** Opening Source records block **

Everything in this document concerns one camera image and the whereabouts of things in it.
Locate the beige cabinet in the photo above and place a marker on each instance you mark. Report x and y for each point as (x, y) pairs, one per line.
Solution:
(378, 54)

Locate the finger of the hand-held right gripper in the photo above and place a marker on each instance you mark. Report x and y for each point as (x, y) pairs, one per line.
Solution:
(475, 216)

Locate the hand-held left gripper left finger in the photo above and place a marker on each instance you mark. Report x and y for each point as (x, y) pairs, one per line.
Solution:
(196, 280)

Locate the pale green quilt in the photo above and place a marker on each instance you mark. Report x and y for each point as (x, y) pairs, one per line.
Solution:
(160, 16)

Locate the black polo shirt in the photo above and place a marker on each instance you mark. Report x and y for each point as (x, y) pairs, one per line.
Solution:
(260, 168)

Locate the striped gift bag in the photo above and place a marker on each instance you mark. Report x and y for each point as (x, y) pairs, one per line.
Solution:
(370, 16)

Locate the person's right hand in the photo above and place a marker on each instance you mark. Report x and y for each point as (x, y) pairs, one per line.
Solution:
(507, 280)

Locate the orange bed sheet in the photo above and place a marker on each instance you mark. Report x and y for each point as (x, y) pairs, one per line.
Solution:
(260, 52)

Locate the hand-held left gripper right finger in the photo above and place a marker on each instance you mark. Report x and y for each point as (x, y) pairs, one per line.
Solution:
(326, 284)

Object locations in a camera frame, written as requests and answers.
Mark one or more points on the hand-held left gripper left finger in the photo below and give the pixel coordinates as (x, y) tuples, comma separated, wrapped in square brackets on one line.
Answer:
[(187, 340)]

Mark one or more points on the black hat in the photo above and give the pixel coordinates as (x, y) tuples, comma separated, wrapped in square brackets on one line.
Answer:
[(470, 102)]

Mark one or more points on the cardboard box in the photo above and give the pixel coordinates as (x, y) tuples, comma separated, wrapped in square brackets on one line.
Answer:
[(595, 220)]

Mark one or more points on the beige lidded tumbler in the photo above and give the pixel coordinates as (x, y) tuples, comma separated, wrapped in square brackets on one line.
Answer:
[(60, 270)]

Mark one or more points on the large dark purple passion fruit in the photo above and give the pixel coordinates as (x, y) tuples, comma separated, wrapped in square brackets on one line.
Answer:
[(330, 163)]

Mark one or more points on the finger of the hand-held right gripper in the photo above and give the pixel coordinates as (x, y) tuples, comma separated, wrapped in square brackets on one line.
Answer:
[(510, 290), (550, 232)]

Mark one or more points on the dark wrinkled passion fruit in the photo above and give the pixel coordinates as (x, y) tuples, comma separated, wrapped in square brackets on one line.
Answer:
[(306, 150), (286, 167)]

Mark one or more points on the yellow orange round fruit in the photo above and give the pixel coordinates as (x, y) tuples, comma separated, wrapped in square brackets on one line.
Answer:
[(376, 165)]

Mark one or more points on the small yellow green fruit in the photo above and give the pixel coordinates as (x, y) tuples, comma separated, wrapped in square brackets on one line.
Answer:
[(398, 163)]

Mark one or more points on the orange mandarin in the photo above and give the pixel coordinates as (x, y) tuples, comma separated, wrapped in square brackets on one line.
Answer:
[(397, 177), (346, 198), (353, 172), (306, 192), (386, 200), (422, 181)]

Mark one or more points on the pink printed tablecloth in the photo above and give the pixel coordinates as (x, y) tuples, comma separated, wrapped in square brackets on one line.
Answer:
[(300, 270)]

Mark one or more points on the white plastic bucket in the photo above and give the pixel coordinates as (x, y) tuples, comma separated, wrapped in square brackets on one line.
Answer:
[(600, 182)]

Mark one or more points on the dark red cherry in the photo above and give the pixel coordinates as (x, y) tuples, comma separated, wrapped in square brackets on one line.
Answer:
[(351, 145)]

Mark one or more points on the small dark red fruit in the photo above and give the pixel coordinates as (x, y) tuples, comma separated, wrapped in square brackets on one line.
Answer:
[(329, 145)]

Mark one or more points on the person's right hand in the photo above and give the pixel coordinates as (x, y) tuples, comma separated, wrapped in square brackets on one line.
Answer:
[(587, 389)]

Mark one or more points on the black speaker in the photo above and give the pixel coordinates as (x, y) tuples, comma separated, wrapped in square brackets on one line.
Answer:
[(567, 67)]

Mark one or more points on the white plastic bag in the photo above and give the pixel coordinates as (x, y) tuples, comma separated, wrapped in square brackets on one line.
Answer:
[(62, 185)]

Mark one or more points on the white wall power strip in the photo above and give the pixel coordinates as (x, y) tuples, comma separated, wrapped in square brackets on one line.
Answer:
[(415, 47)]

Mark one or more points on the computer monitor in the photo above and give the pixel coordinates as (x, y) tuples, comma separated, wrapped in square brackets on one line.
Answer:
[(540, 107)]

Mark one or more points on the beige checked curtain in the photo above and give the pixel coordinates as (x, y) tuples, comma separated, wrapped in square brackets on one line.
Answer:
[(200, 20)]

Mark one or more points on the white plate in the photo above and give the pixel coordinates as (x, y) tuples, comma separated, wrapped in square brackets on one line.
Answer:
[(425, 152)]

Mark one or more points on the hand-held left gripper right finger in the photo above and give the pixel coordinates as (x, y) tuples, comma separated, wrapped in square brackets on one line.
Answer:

** Closing Source records block **

» Problem to solve: Return each line of the entries that holds the string "left".

» Exercise solution:
Locate the hand-held left gripper left finger in the photo above and place a marker on each instance you mark. Report x and y for each point as (x, y) pairs, one per line.
Locate the hand-held left gripper right finger in the photo above and place a marker on each instance you mark. Report x and y for each point as (x, y) pairs, one per line.
Mark one or more points on the hand-held left gripper left finger in the photo below and give the pixel coordinates as (x, y) tuples, comma separated, wrapped in square brackets on one line.
Mark one or more points on the hand-held left gripper right finger in the photo above and give the pixel coordinates as (x, y) tuples, comma separated, wrapped in square brackets on one line.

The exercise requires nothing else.